Data entries:
────────────────────

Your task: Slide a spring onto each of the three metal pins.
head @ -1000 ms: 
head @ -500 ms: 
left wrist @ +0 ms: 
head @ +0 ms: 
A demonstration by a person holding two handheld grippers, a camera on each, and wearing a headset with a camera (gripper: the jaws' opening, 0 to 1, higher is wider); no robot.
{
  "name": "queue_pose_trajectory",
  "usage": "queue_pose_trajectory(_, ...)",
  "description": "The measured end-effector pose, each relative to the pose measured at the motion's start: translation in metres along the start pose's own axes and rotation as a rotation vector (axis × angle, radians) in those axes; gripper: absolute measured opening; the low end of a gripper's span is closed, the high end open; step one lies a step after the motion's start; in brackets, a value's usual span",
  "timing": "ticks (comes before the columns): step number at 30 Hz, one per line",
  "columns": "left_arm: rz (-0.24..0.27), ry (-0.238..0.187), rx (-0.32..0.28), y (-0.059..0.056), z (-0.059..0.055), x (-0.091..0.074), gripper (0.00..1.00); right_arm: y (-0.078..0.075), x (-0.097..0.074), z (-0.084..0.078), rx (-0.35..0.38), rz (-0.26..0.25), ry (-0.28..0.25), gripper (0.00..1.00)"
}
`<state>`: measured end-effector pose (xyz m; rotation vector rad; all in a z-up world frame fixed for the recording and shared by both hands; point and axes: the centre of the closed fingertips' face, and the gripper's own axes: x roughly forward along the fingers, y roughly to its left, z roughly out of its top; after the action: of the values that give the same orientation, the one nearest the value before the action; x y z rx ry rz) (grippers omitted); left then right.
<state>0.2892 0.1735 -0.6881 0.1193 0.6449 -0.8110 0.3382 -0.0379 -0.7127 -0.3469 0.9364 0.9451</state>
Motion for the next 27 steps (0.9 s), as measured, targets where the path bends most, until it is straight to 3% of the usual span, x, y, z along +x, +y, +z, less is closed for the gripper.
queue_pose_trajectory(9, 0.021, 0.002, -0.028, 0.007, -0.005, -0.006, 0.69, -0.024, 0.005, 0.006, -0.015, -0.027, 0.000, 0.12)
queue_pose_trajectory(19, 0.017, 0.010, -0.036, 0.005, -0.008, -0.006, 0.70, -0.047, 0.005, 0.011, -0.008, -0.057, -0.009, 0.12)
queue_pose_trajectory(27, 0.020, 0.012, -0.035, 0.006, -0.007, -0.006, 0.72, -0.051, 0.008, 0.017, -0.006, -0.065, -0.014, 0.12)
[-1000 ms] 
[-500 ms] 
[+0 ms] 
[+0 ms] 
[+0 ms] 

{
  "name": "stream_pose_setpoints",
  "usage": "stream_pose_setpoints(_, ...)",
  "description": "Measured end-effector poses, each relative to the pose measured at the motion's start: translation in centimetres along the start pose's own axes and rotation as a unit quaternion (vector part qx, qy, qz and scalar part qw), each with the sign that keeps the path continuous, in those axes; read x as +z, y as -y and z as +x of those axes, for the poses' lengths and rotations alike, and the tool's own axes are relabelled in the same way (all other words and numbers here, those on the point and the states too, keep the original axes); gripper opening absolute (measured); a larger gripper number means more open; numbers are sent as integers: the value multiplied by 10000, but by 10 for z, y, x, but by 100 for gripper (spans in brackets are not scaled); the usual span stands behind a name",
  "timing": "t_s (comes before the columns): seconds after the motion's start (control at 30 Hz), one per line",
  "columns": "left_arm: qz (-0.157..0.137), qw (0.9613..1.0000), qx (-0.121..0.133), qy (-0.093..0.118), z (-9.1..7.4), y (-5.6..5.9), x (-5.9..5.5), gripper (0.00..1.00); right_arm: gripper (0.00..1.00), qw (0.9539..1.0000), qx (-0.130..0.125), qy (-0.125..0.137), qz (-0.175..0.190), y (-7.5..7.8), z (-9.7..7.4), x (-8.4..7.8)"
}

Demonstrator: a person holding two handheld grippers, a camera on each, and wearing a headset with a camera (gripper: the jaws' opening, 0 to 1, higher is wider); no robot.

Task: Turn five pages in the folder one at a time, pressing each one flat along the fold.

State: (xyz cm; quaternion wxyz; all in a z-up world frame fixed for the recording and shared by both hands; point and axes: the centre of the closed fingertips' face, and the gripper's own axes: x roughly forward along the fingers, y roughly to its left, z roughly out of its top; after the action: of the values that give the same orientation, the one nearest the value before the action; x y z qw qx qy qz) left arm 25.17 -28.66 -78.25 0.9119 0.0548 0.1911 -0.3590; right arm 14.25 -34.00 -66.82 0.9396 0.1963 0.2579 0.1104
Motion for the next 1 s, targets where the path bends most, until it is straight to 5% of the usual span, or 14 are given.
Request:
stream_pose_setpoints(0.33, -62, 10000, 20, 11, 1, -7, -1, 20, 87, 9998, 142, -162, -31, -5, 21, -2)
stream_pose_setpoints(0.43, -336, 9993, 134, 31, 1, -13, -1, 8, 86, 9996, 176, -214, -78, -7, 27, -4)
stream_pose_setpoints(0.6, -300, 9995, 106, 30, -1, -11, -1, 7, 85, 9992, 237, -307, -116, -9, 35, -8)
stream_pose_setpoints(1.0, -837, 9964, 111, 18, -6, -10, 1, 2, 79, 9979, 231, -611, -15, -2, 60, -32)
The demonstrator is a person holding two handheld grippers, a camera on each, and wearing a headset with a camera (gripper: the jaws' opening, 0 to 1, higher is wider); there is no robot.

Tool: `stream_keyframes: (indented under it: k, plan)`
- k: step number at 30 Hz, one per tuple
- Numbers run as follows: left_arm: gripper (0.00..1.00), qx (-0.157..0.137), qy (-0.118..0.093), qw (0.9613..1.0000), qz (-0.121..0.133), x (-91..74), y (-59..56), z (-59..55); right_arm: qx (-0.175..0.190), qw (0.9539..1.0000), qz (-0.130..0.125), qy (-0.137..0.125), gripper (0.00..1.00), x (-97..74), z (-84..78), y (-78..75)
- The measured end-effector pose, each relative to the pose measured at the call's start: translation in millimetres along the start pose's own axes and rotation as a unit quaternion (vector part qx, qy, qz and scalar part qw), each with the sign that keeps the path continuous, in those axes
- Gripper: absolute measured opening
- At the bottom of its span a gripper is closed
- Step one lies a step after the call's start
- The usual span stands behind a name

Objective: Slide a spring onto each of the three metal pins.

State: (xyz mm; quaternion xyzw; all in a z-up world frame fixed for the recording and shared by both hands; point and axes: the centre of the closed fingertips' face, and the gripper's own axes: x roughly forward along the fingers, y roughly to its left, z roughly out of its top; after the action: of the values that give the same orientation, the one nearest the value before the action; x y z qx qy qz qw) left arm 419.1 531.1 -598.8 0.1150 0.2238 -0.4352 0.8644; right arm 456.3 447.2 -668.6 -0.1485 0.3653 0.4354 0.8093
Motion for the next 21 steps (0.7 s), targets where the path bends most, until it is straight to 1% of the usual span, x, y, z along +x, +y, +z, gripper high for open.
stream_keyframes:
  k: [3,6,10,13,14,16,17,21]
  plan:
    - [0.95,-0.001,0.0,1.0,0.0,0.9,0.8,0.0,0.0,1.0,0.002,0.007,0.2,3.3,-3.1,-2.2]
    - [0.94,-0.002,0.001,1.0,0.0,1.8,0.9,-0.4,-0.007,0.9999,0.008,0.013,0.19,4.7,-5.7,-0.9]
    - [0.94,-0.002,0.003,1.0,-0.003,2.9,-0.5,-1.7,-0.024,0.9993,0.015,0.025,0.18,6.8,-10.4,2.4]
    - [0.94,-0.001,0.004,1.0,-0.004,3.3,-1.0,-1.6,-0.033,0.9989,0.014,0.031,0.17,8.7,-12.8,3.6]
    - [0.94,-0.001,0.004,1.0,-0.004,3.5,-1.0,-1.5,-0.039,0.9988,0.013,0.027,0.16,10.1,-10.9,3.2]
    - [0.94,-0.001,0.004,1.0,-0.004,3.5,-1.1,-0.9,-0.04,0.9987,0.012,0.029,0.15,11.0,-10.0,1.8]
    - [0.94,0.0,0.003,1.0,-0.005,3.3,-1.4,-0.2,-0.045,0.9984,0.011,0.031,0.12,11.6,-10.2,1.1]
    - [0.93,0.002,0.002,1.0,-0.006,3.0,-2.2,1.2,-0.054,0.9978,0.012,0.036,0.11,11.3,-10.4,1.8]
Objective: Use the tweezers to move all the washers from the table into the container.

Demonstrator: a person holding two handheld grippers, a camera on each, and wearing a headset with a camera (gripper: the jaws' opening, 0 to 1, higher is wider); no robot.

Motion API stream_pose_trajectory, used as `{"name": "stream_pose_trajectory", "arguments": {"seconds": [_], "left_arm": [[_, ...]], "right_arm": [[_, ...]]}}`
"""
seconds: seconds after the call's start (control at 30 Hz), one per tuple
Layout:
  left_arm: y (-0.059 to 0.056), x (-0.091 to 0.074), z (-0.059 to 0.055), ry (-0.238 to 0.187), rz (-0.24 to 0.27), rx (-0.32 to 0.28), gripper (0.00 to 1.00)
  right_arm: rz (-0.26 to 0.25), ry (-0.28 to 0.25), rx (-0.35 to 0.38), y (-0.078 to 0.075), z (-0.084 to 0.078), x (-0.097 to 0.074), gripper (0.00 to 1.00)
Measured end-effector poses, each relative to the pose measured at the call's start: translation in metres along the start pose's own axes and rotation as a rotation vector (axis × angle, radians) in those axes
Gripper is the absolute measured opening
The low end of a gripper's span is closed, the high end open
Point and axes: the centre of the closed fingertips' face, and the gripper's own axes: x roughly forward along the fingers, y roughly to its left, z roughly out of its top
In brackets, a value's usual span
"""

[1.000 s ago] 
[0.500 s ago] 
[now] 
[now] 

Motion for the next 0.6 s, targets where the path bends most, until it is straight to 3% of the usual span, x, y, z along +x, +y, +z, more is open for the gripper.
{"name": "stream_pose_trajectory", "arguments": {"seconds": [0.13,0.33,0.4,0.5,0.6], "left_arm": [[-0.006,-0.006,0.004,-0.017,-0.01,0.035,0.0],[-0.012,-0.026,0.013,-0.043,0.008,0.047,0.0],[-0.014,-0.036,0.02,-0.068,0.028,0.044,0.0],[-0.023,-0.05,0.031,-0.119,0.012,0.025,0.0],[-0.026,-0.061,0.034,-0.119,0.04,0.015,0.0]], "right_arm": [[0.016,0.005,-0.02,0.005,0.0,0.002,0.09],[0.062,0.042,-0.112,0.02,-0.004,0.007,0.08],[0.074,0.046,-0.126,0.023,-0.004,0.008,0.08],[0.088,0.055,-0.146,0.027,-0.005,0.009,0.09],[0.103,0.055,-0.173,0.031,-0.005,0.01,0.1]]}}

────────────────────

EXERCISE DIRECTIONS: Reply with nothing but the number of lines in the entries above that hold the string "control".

EXPECTED OUTPUT: 2